Despite the lower-dose intensity, the ORR achieved was 6.72 %; disease control 44.53 %; PFS 2.87; and OS 6.53 months. It was probably influenced by second line and no monoclonal treatment in a subgroup of patients. These data are comparable to those reported in heavily pretreated mCRC [13, 17, 18]. The ORR and clinical benefit were relevant because they are seemed to be the best predictive factors for survival (OS and PFS) in multivariate analysis. Bitossi et al. [13] published an ORR of 10.8 % in 37 patients, Fillos et al. [17] reported 3.8 % in 26 patients, and Qiu 0 % in 12 patients [18]. In 2009, Merl et al. [22] published a review of refractory mCRC patients with a PFS of 2.7–4.2 months. Thus, based on the historical data, this regimen appears to provide a clinical advantage over combinations using a gemcitabine dose intensity of 1,000 mg/m2 and capecitabine dose intensity of 2,000 mg/m2, 7 days every 2 weeks; this combination has been shown to have a similar ORR to that of others reported schemes, as shown in Table 4.

Table 4 Studies with gemcitabine and fluoropyrimidines in refractory mCRC

These results support the conclusion that under specific circumstances, including response to previous treatment lines; less aggressive tumor behavior; ECOG PS ≤2; and good liver, kidney, and bone marrow function, a new chemotherapy regimen, such as the one used here, might be useful in heavily pretreated mCRC.

Furthermore, achieving clinical benefit or response had an impact on survival (OS and PFS) and was an independent predictive factor for these survival outcomes, as demonstrated by univariate and multivariate analyses. These results lead us to believe that the benefit obtained with this chemotherapy alternative remains stable. This series revealed a strong tendency toward higher survival rates and greater clinical benefit among patients who had not received biological agents in previous regimens, supporting the rebound effect paradigm or a subgroup with a worse prognosis. The first concept was demonstrated after the suspension of monoclonal antibodies use, as well as the favorable outcomes achieved when these treatments were administered and maintained [24].

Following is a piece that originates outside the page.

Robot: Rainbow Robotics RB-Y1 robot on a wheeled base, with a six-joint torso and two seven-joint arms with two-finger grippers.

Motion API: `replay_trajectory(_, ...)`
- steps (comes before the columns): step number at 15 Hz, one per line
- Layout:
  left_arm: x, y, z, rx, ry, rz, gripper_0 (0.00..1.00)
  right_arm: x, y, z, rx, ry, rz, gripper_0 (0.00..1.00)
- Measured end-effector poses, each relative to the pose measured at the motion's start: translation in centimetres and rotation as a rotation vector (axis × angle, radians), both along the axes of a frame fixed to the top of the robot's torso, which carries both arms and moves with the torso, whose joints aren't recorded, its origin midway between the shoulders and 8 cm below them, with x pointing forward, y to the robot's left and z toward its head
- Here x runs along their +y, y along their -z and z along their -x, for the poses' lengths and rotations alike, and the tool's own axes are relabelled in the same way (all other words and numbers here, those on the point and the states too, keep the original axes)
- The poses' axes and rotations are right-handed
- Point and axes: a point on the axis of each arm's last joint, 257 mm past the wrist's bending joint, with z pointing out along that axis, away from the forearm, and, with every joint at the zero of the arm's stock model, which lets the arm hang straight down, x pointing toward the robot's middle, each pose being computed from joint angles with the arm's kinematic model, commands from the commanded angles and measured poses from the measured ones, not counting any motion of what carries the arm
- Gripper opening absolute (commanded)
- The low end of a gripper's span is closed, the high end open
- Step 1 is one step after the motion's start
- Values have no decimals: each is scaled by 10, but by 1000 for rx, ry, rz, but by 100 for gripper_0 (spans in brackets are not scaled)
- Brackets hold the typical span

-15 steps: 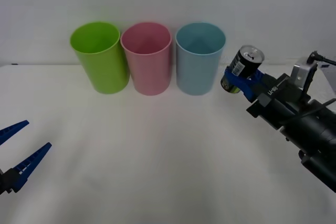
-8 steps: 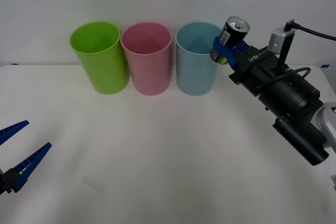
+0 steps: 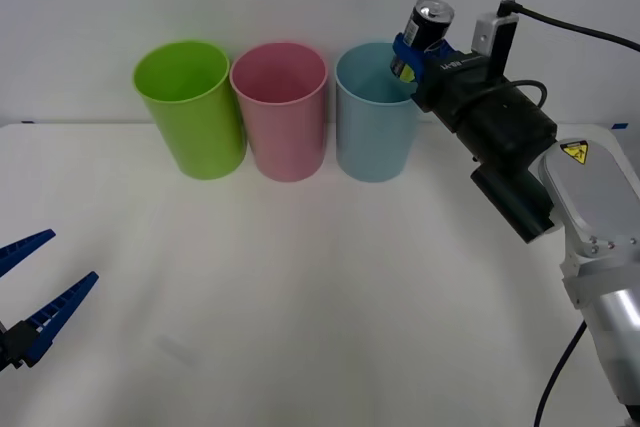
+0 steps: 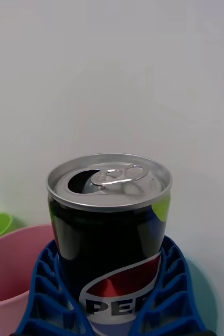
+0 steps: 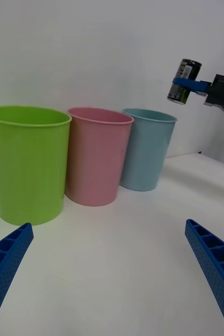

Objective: Grasp the object on the table and drop it into the matching bin: aluminum can to the light blue bin, PET bottle to the pink bin.

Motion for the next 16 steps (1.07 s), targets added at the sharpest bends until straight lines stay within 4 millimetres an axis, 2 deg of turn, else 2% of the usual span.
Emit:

The major limitations of this study included the unicentric origins of the data, many years of data collection, the retrospective nature of the analysis, and the lack of a control group. As shown in Fig. 3, despite the long period of time, patients are distributed among the 10 years and following clinical guidelines, the state of the K-ras gene is known in most since 2008.

Fig. 3
figure 3

Number of patients per year (a) and K-ras mutation status before and since 2008 (b)

In summary, Gem–Cape seems to be active, possessing manageable toxicity and the capacity to accommodate heavily pretreated patients with mCRC who may not be eligible to participate in clinical trials. Nevertheless, further studies will improve our understanding of better chemotherapeutic approaches for “real-life” clinical practice.